Riley had heard, and immediately leaped to Max’s defense. “He doesn’t understand.”

“He has to, though,” Jack insisted. “He has to know you can’t put half a container of salt in the mixture, we have to be able to guide him in his world without him having a tantrum.”

“He’s independent,” Riley said. He knew he was making excuses. Max was 95 percent cute and sweet, and 5 percent terror. Riley had found him trying to unscrew a plug socket with a knife only last week. He’d told Jack in horror, and both men had gone silent. The idea of Max with a knife into electrics? Not worth thinking about. Next day Riley organized an electrician to come out and add in circuit breakers on the old system, which had in turn led to a complete emergency electrics overhaul of the entire house. At least Max would be okay if he did it again.

But the point was they should be able to find a way to explain how dangerous it was.

The idea of any of the kids being hurt filled Riley with a kind of fear he had never felt before; an all-consuming, terrifying, breath-stealing fear.

“We’ll ask in the meeting,” Jack rolled over to spoon Riley, and wriggled until they were comfortable together. “Everything will be okay.”

“I worry about Max because he doesn’t understand. I worry about the twins—well, Lexie mostly, because she’s into everything—and as to Hayley and a boyfriend, and that damn dress….”

“She’s careful and sensible.”

“If she’s anything like me….” Riley couldn’t finish the sentence. Hayley wasn’t like him. He’d been a spoiled kid, a boy with indifference to responsibility and family. Hayley was the complete opposite. “She’s like her mom, thank fuck,” he muttered.

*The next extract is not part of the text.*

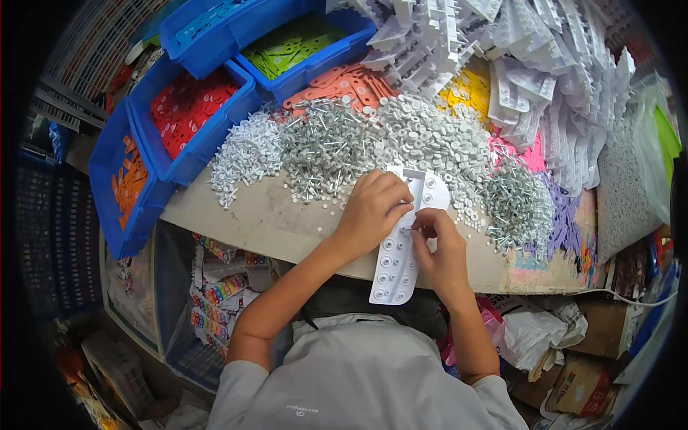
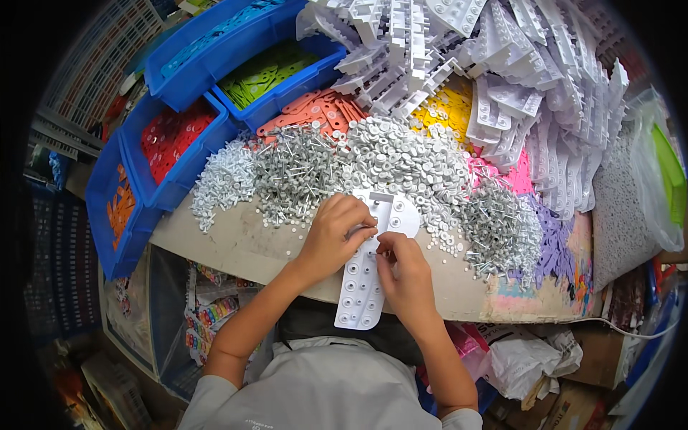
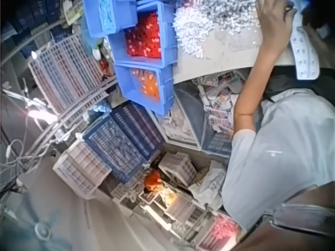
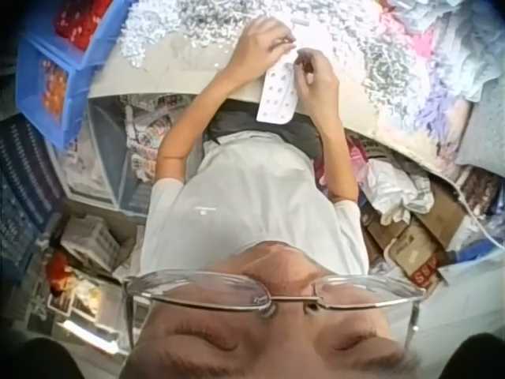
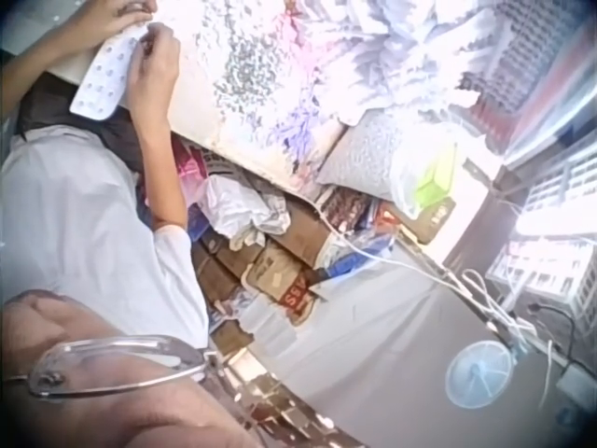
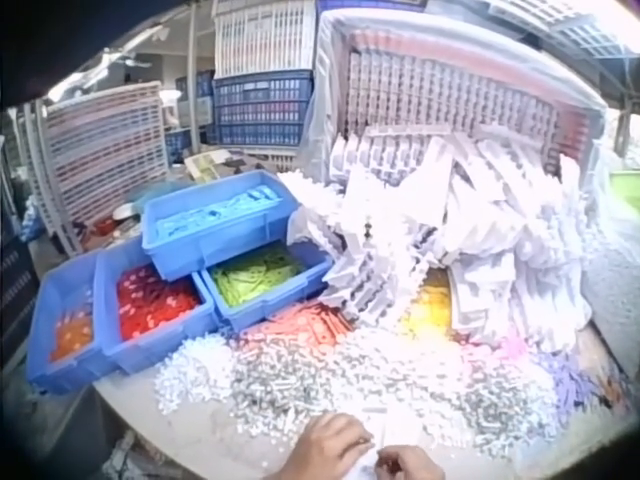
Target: Assembling a colorful toy by inserting small plastic pieces into a white base.
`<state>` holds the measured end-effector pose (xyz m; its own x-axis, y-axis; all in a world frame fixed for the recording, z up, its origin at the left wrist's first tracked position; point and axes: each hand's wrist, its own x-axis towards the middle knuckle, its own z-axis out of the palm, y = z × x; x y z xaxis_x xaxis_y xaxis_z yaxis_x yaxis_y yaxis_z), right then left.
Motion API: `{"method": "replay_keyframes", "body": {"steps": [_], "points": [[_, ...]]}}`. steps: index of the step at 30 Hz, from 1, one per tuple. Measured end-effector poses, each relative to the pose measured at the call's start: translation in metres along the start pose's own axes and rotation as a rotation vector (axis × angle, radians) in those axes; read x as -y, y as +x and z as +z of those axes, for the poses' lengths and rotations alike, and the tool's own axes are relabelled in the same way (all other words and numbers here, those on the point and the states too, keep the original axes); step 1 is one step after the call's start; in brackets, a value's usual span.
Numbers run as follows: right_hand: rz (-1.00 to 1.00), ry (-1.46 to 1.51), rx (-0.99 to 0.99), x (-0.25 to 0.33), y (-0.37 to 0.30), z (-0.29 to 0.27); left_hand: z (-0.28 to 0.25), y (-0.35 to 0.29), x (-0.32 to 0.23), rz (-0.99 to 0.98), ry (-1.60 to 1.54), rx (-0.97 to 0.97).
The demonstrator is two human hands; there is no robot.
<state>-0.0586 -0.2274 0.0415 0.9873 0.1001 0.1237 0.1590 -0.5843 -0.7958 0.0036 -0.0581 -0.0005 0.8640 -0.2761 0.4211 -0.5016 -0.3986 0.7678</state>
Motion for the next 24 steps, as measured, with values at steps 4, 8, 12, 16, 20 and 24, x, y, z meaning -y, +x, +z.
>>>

Jack tightened his hold for a moment. “Stop that,” he ordered. “She’s like you as well. She’s got a lot of her dad in her.”

“I’d kill anyone that hurt Hayley,” Riley said fiercely, “and the twins, and Max.”

Jack sighed against his back.

“Not if I get there first.”

CHAPTER FOUR

Liam washed the last of the mugs and placed them in the drainer. Marcus was due back in an hour and they were going riding; Liam was showing Marcus the ropes. Marcus had proven to be good with horses, but not so much with riding. He’d already fallen off once, or rather he’d more slid off the horse. Liam had to stop himself from laughing at his lover’s comical expression as he fell to one side, in slow motion. Thinking about that made him smile. Not because Marcus had fallen, but that he’d stood up, brushed himself off, cursed the parentage of the horse and of Liam, and climbed back up.

Liam loved that about Marcus. His absolute dogged determination to never give up. There was an awful lot about Marcus that Liam loved—the way he kissed, the way he spoke, how clever he was, his smile, and his soft brown eyes…. The way it didn’t matter that Liam had all the emotional baggage he did. Marcus was there. Always understanding.

Liam checked his watch again. Marcus was on his way home, and Liam was done for the day. All he had spread out in front of him was time for Marcus and time to relax with a coffee on the steps up to their apartment.

Perfect.

A voice accompanied a knock on the door. “Liam, you in there?”

Darren.

Liam went from relaxed to tense in an instant. “One minute,” he called out.

What did Darren want? Darren didn’t visit Liam’s place. No one visited Liam except for Jack. Liam used the breathing technique he’d learned at counseling, and pasted a ready smile on his face before opening the door.

Darren had his back to Liam. The broadness of the man was never more evident than when it showed in the stretch of cotton against his shoulders. He was looking out from the apartment steps to the big house. He turned as soon as he realized the door had opened.